**Exercise**
Skip every picture, and copy exactly the lines from the one containing "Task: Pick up" to the end of the data.

Top of Dataset extract

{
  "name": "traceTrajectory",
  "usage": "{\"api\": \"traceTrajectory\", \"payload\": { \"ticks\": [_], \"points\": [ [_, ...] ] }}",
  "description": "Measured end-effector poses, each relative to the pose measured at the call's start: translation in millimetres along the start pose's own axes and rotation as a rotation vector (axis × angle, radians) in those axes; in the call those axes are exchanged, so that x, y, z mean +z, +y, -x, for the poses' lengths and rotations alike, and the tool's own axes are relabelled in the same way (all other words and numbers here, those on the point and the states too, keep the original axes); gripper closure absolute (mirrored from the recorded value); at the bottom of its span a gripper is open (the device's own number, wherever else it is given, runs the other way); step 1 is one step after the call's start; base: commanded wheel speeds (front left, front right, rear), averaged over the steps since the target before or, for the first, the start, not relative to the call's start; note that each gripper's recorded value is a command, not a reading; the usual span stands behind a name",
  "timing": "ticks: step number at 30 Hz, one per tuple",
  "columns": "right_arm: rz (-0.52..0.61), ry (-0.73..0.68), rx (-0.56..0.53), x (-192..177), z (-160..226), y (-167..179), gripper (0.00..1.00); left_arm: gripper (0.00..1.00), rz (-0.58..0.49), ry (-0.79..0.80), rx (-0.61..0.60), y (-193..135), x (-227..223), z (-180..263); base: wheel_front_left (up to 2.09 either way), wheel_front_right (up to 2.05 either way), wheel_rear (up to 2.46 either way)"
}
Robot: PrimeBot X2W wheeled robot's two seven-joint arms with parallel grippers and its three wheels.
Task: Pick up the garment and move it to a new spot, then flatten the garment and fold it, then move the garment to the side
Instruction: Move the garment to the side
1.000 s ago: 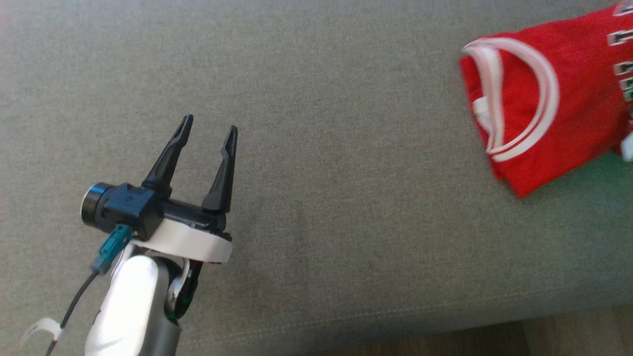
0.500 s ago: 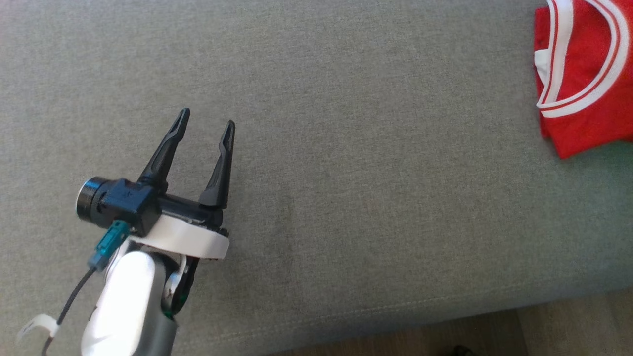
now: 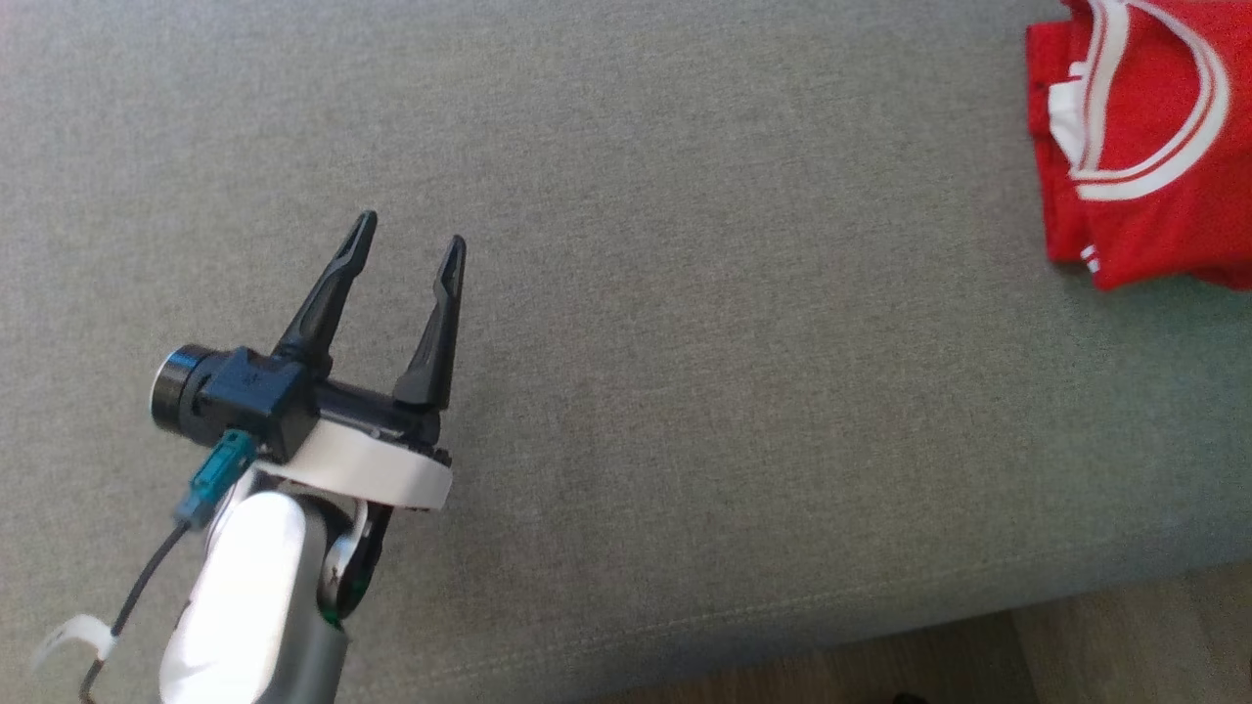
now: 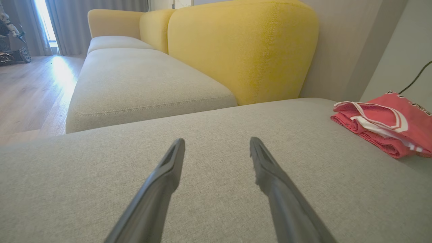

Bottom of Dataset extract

**Exercise output**
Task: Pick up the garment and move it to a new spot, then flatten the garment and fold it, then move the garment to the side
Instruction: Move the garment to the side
1.000 s ago: 
0.500 s ago: 
now: 
now: 

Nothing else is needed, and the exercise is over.